§ **What is needed**
Give back exactly the lines from the start of the listing to the line containing "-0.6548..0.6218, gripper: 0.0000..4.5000", inclusive, and nothing beyond them.

═══

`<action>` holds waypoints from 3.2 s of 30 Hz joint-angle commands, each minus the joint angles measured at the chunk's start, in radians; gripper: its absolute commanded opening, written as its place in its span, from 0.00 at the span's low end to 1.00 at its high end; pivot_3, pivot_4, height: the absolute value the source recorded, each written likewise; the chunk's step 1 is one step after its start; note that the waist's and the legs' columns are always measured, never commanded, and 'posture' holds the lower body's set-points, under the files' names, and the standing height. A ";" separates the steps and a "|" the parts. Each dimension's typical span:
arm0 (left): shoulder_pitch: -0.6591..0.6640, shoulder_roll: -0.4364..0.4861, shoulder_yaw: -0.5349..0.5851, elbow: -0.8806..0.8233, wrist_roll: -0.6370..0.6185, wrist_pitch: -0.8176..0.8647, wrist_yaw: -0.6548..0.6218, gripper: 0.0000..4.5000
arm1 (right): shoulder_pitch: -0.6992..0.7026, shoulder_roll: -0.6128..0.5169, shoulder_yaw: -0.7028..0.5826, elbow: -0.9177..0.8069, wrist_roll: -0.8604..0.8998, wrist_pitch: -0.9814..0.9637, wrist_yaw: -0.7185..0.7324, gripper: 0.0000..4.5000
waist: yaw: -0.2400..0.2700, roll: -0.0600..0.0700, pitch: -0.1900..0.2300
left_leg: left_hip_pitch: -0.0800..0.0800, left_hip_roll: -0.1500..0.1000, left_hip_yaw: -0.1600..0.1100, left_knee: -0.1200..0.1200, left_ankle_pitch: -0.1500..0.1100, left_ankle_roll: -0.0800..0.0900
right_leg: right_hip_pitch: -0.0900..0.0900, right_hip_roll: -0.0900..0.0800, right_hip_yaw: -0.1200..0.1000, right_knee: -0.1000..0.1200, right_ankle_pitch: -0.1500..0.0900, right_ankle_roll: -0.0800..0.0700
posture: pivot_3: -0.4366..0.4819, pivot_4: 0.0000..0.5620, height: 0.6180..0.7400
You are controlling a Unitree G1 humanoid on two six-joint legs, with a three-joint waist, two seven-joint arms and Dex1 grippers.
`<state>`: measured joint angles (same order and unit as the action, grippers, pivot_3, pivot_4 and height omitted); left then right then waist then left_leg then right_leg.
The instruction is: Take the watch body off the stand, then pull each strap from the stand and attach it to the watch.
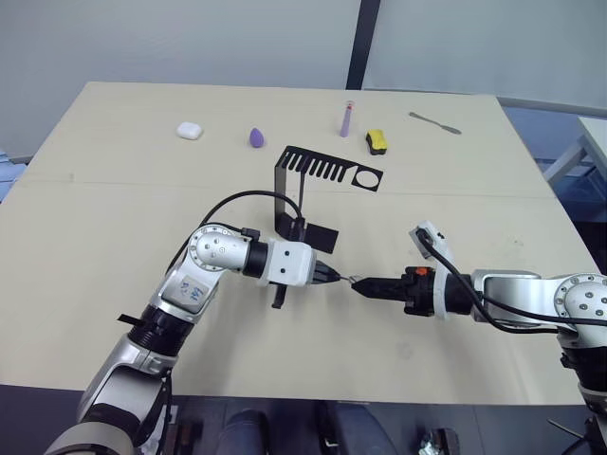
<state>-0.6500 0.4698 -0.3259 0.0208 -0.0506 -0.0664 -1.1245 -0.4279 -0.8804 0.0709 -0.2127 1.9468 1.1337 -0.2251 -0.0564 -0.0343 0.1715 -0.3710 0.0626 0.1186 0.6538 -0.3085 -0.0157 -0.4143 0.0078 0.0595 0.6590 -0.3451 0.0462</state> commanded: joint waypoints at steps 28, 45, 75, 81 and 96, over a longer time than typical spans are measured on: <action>0.001 -0.020 -0.011 -0.006 -0.007 -0.014 0.013 0.00 | -0.042 0.025 -0.015 -0.032 0.025 -0.015 0.024 0.33 | 0.000 0.000 0.000 | 0.000 0.000 0.000 0.000 0.000 0.000 | 0.000 0.000 0.000 0.000 0.000 0.000 | 0.48 0.27 1.00; -0.036 -0.044 -0.015 0.034 0.005 -0.017 0.020 0.00 | -0.063 0.025 -0.014 -0.016 0.025 -0.014 0.019 0.33 | 0.000 0.000 0.000 | 0.000 0.000 0.000 0.000 0.000 0.000 | 0.000 0.000 0.000 0.000 0.000 0.000 | 0.48 0.27 1.00; -0.036 -0.068 -0.026 0.025 0.021 -0.022 0.036 0.00 | -0.088 0.016 0.015 -0.033 0.025 0.011 0.032 0.33 | 0.000 0.000 0.000 | 0.000 0.000 0.000 0.000 0.000 0.000 | 0.000 0.000 0.000 0.000 0.000 0.000 | 0.48 0.27 1.00; -0.046 -0.073 -0.024 0.040 0.027 -0.026 0.042 0.00 | -0.096 0.006 0.021 -0.040 0.025 0.021 0.044 0.33 | 0.000 0.000 0.000 | 0.000 0.000 0.000 0.000 0.000 0.000 | 0.000 0.000 0.000 0.000 0.000 0.000 | 0.48 0.27 1.00; -0.069 -0.097 -0.020 0.068 0.038 -0.030 0.049 0.00 | -0.126 0.012 0.044 -0.045 0.025 0.023 0.047 0.33 | 0.000 0.000 0.000 | 0.000 0.000 0.000 0.000 0.000 0.000 | 0.000 0.000 0.000 0.000 0.000 0.000 | 0.48 0.27 1.00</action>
<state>-0.6892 0.4059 -0.3318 0.1101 -0.0074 -0.0806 -1.0932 -0.5315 -0.8878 0.1082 -0.1993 1.9309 1.1568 -0.2228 -0.0560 -0.0343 0.1716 -0.3713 0.0627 0.1186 0.6540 -0.3086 -0.0156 -0.4144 0.0078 0.0595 0.6586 -0.3450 0.0462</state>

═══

§ **The answer**
`<action>` holds waypoints from 3.2 s of 30 Hz joint-angle commands, each minus the joint angles measured at the chunk's start, in radians; gripper: its absolute commanded opening, written as its place in its span, from 0.00 at the span's low end to 1.00 at its high end; pivot_3, pivot_4, height: the absolute value the source recorded, each written likewise; the chunk's step 1 is one step after its start; note that the waist's and the legs' columns are always measured, never commanded, and 'posture' holds the lower body's set-points, under the files' names, and the standing height. A ";" separates the steps and a "|" the parts. Each dimension's typical span:
arm0 (left): shoulder_pitch: -0.6591..0.6640, shoulder_roll: -0.4364..0.4861, shoulder_yaw: -0.5349..0.5851, elbow: -0.8806..0.8233, wrist_roll: -0.6370..0.6185, wrist_pitch: -0.8176..0.8647, wrist_yaw: -0.6548..0.6218, gripper: 0.0000..4.5000

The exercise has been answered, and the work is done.